Problem requirements
In the records that follow, the lines from the one containing "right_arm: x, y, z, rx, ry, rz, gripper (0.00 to" to the one containing "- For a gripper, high", inclusive, are to be given again exactly.

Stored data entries
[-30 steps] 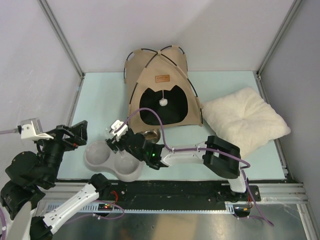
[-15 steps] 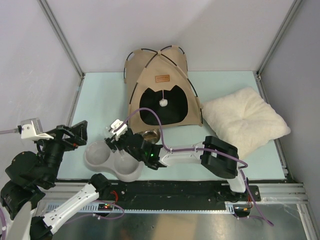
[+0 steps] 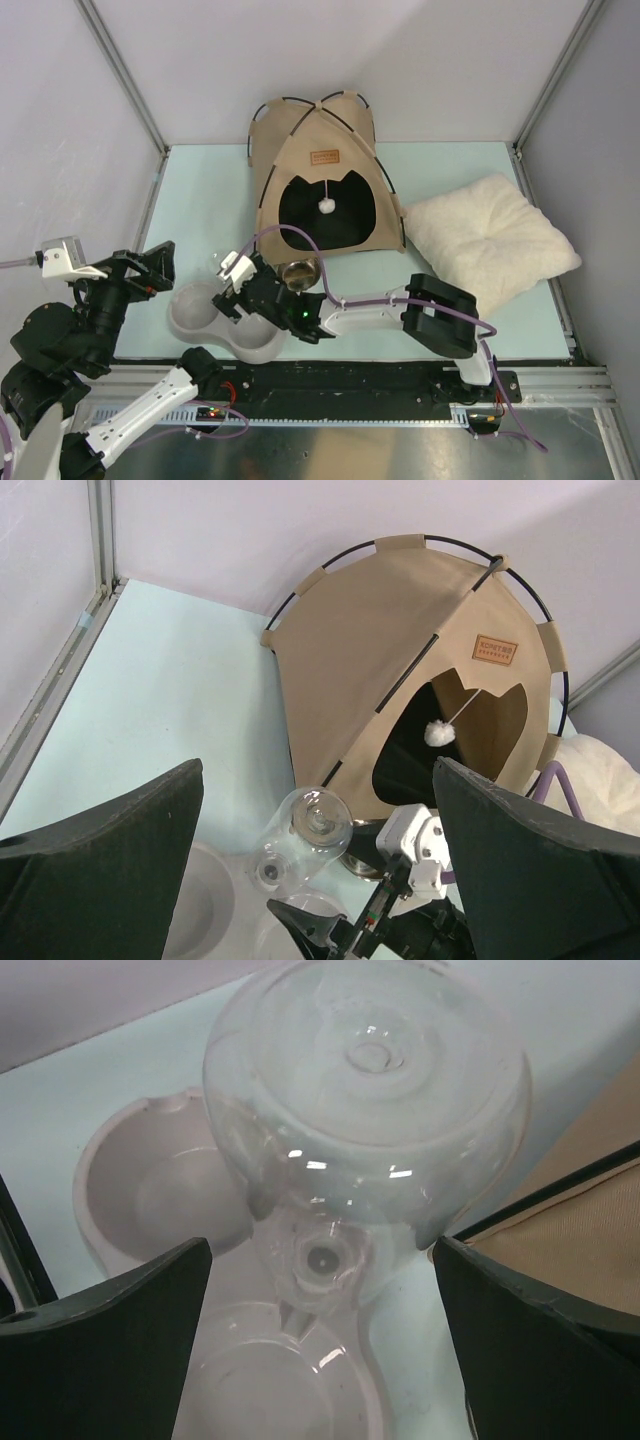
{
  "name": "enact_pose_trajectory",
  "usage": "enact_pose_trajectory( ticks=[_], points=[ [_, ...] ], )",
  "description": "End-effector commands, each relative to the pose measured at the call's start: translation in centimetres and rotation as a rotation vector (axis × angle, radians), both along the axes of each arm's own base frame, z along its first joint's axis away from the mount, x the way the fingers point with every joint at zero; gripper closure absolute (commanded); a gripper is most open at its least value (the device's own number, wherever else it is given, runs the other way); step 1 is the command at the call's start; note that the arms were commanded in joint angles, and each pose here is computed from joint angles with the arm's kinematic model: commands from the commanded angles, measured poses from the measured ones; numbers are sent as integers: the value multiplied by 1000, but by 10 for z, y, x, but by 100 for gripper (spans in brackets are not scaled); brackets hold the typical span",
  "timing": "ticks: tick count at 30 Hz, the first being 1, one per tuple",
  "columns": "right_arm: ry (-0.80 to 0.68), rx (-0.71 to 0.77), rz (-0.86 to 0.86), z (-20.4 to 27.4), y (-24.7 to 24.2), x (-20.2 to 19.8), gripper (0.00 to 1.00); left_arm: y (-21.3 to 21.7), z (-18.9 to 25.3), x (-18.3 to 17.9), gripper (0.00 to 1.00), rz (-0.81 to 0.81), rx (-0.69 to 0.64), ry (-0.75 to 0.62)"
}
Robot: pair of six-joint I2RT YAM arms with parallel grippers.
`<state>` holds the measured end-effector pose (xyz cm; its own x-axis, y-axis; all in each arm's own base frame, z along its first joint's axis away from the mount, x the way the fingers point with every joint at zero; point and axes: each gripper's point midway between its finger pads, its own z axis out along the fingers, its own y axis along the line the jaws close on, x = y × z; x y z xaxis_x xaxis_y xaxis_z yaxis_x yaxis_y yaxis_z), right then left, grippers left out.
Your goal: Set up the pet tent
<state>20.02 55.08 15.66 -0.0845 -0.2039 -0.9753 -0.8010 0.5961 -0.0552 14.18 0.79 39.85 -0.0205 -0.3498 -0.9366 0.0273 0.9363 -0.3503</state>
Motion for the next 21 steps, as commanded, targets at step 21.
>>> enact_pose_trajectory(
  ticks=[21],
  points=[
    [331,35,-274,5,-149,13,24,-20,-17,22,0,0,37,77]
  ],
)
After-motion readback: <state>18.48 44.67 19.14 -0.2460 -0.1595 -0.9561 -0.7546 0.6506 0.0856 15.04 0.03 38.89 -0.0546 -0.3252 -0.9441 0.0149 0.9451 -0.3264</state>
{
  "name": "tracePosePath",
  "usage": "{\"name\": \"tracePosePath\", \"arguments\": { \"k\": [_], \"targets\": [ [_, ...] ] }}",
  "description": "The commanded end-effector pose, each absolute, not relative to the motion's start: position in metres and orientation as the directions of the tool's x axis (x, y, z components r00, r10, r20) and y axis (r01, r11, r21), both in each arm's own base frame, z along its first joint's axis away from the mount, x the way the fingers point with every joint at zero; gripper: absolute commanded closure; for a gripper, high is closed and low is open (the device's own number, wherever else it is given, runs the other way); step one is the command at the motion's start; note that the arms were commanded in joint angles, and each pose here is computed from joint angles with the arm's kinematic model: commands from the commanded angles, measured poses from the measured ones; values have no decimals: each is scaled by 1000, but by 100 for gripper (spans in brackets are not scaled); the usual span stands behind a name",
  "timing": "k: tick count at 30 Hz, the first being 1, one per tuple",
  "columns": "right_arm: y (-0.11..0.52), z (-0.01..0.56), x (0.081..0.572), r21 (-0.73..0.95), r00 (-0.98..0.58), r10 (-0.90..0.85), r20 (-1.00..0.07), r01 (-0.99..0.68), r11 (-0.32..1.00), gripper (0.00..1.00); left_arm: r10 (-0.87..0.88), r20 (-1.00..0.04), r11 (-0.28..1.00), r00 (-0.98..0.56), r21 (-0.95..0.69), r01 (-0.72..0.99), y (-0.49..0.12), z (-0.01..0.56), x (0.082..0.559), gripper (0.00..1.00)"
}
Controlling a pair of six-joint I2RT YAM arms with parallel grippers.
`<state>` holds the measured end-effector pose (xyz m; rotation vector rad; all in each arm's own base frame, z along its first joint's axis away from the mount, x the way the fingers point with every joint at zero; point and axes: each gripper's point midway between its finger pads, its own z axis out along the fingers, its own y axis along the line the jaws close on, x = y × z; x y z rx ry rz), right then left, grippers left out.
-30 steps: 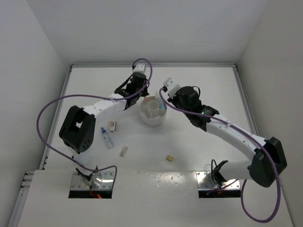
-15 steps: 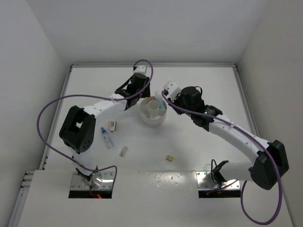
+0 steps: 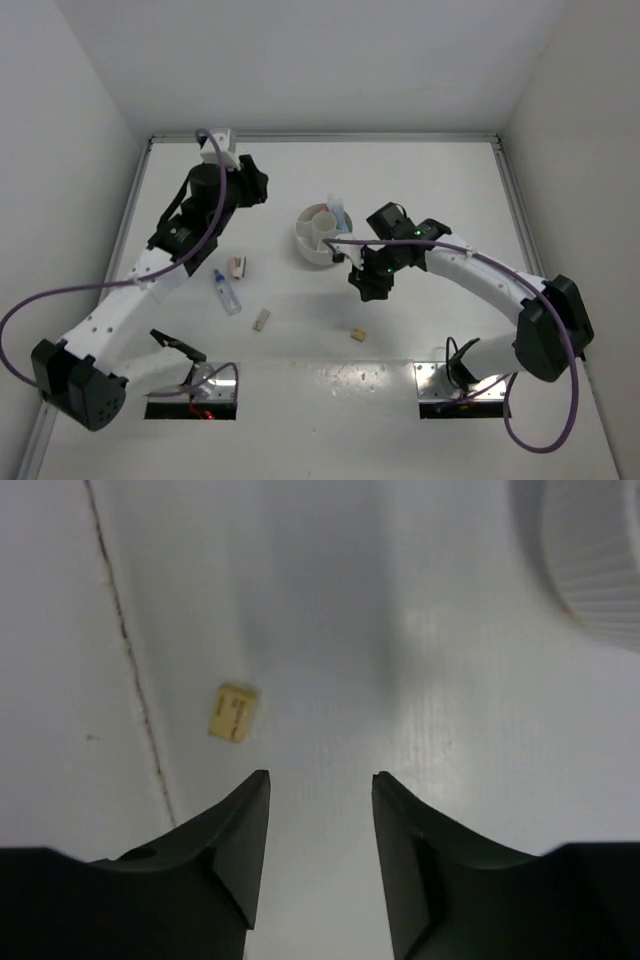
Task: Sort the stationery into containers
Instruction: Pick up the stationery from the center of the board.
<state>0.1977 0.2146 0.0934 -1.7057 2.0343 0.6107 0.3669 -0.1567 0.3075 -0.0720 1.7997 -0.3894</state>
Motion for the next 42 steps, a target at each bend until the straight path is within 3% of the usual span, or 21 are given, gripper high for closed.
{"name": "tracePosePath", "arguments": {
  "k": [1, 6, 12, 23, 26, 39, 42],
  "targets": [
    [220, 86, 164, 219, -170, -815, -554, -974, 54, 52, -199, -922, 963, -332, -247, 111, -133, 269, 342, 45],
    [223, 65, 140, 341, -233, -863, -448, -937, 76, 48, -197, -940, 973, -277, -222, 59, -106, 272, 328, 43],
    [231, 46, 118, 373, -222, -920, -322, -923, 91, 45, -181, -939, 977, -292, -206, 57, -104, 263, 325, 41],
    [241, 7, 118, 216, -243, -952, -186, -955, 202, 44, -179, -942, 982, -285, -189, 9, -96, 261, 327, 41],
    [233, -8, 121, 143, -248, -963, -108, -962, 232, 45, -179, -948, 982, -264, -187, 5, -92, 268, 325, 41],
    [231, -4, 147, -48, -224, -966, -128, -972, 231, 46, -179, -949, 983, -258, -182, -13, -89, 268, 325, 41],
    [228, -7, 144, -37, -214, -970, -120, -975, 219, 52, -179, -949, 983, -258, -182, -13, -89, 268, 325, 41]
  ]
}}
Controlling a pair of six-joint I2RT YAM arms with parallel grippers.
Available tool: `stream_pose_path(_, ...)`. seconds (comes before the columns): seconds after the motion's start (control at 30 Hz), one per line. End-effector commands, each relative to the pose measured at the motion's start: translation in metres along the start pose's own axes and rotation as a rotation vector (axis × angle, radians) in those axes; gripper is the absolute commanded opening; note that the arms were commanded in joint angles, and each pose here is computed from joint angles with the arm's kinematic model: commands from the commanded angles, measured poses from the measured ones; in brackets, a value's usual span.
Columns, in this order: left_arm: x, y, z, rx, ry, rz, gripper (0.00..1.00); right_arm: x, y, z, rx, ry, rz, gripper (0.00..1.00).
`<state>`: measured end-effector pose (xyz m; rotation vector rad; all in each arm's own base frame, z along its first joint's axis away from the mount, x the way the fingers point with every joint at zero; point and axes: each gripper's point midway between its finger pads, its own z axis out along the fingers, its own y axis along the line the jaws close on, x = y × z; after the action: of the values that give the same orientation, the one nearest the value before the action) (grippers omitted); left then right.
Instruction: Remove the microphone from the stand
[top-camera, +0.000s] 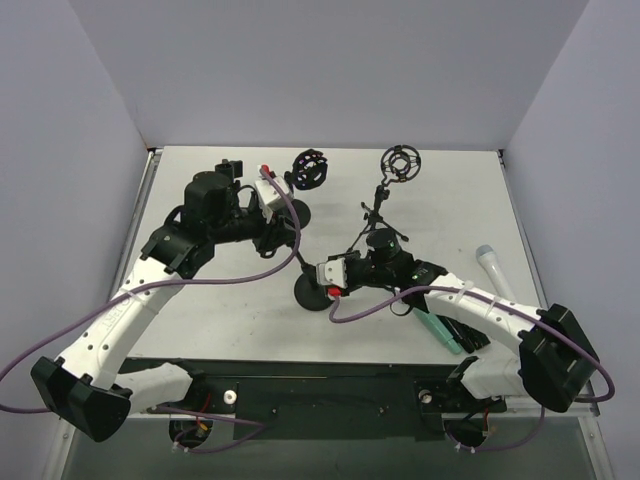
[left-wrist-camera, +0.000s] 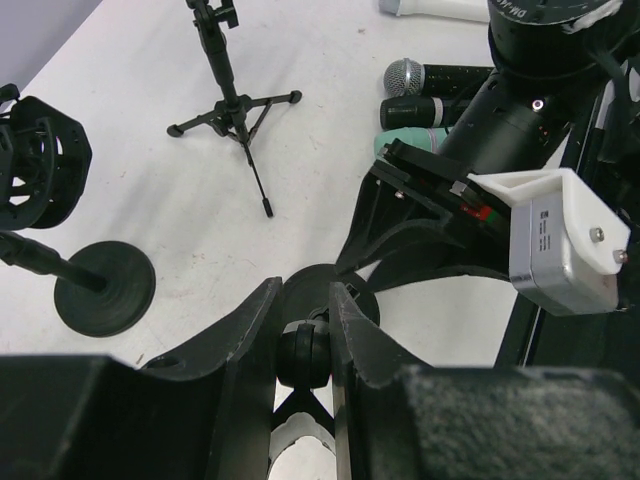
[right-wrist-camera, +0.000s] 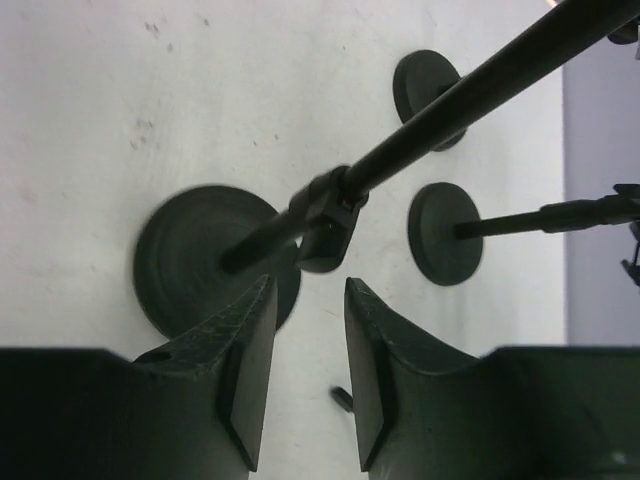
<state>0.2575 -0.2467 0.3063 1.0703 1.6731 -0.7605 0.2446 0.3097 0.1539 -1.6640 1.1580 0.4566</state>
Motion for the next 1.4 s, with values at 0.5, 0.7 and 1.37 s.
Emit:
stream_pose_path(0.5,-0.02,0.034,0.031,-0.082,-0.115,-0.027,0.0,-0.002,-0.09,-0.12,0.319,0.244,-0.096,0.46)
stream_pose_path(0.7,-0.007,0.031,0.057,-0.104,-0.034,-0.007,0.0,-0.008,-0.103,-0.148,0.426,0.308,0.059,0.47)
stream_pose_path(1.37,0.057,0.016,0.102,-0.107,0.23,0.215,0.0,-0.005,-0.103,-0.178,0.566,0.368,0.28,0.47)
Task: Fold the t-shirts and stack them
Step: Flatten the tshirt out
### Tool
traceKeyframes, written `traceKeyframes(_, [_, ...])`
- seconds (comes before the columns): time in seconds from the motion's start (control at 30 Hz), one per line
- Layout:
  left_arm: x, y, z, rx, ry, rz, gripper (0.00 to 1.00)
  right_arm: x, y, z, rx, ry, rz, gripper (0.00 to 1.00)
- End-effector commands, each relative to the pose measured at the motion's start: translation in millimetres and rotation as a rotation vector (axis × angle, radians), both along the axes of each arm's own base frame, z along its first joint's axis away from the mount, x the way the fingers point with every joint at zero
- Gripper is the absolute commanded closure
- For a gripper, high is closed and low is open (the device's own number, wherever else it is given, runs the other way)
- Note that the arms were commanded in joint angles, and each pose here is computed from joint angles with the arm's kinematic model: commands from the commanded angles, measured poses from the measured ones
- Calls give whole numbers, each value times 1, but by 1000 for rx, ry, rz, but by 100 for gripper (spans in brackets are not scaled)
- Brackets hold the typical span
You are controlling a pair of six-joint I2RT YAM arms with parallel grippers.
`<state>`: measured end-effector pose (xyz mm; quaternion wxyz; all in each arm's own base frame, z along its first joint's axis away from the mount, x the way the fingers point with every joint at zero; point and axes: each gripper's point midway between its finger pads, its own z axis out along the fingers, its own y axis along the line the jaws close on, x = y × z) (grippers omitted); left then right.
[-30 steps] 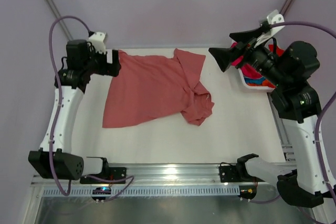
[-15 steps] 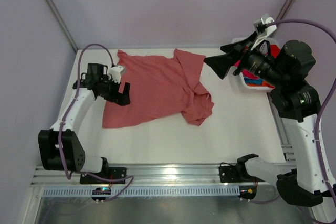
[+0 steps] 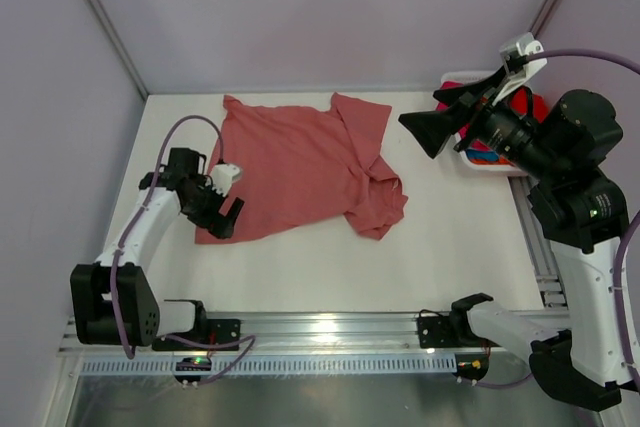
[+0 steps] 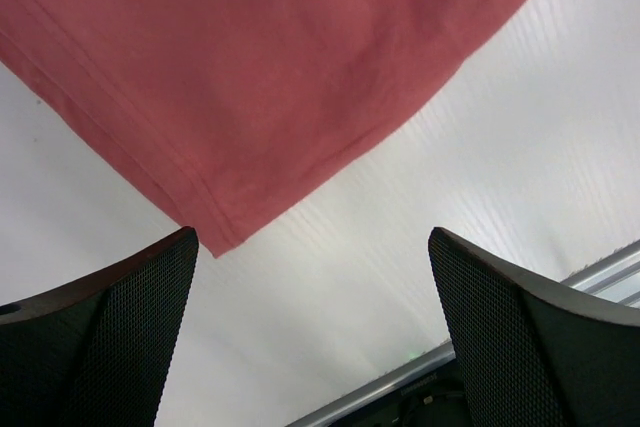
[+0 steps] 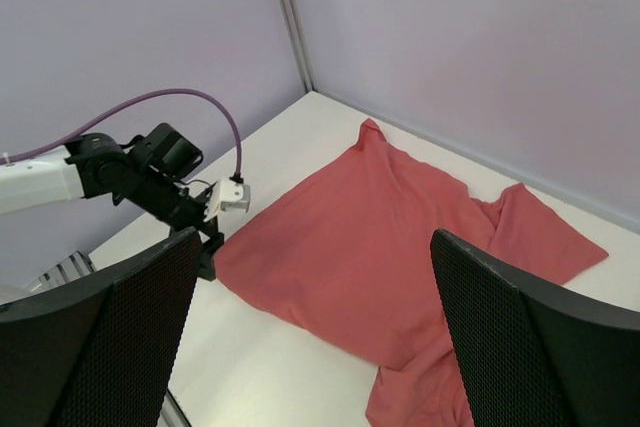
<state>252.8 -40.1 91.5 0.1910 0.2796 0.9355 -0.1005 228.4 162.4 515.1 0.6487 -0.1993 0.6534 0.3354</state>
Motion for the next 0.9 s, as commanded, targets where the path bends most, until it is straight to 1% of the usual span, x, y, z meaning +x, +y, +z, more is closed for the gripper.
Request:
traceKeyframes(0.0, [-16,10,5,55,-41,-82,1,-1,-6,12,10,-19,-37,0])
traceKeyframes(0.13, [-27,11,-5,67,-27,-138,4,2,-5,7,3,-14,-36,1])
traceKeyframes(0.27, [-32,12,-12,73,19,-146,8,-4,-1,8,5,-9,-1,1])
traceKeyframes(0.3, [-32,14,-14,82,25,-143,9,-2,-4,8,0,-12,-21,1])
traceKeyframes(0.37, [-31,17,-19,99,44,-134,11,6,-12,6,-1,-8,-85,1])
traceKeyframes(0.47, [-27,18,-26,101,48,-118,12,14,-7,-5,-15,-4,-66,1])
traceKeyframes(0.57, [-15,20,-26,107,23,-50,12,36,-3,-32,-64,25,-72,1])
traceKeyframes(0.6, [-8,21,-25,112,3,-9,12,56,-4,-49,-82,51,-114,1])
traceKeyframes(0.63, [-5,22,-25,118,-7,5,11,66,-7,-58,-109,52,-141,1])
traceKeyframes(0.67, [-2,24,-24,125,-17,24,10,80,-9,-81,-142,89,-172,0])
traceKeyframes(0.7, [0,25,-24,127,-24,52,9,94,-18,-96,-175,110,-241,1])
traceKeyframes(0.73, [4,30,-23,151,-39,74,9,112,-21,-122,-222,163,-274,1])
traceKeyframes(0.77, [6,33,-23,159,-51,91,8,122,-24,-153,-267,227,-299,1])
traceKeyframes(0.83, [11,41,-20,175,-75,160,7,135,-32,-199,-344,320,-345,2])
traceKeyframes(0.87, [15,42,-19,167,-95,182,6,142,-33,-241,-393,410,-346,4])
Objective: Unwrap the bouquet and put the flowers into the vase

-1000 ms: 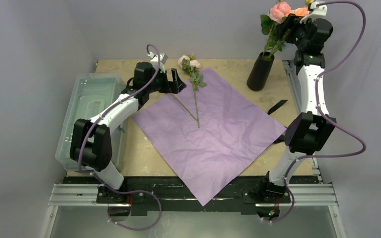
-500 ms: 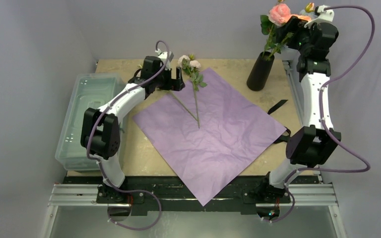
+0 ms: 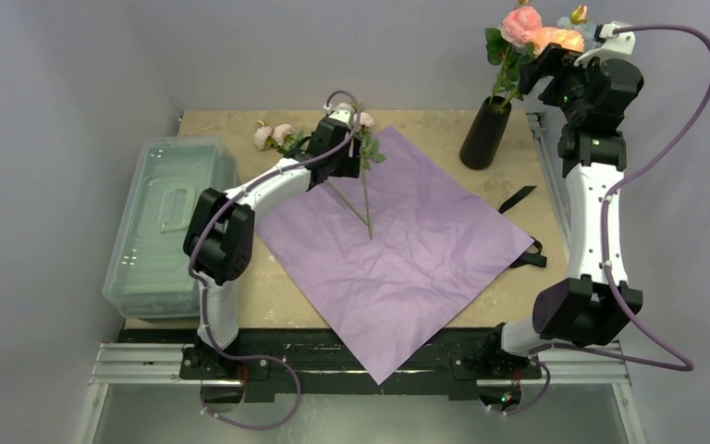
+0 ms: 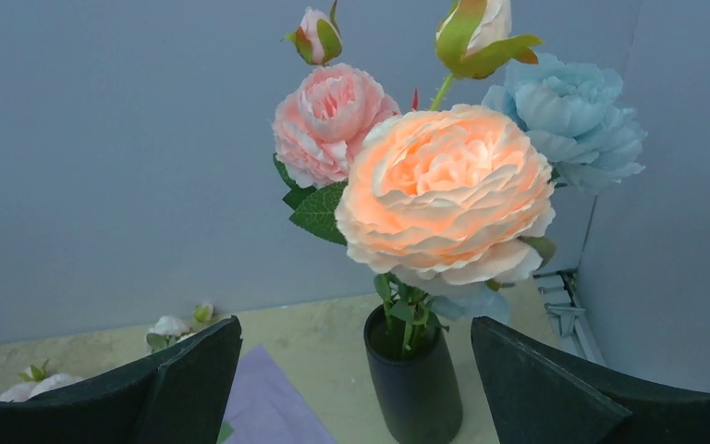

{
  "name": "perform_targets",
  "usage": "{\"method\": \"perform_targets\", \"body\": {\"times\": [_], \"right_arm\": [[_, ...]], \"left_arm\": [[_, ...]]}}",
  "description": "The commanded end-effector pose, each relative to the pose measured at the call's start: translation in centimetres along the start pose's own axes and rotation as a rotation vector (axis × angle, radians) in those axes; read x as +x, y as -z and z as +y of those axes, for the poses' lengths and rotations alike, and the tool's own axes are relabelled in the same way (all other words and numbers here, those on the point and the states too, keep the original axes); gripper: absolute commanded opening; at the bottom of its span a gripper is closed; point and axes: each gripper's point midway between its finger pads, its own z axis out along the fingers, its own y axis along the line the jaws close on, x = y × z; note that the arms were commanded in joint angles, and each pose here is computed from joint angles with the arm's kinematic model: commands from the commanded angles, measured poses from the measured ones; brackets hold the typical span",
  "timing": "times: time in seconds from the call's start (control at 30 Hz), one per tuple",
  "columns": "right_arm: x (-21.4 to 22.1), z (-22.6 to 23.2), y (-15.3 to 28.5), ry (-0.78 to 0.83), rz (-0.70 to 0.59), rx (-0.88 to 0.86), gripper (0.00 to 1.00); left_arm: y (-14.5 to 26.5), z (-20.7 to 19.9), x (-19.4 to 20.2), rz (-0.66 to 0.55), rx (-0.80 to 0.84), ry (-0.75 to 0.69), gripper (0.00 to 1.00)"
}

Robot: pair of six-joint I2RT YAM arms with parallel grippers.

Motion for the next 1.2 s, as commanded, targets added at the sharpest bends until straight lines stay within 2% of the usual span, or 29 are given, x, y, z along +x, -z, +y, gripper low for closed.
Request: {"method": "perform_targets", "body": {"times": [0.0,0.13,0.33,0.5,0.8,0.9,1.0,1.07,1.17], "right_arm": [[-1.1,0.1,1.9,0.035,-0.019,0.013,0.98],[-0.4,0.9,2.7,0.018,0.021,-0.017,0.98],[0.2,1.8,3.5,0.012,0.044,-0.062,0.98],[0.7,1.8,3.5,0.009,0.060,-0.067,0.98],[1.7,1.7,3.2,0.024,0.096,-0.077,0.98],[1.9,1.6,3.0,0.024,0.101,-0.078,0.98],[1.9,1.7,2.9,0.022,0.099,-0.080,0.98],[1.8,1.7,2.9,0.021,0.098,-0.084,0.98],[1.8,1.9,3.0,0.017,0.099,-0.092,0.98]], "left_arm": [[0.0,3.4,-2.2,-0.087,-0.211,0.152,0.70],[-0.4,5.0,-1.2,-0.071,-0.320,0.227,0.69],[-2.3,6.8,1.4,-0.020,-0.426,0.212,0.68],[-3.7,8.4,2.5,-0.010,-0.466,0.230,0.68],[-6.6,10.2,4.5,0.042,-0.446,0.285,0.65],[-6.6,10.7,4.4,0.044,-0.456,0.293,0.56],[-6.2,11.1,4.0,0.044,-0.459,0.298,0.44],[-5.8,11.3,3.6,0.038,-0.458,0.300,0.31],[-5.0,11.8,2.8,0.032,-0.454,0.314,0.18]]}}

Reply
  right_arm: x, y, z, rx, ry, rz, gripper (0.00 to 1.00)
- End-effector commands, each relative to the pose measured at the motion's start: translation in millimetres and rotation as a rotation vector (axis × angle, radians), both along the axes of each arm's own base frame, z along its first joint's axis away from the mount, x the way the fingers point with every joint at zero
- Gripper is the absolute commanded closure
- For a gripper, high is closed and low is open (the device's own number, wherever else it is given, runs the other way)

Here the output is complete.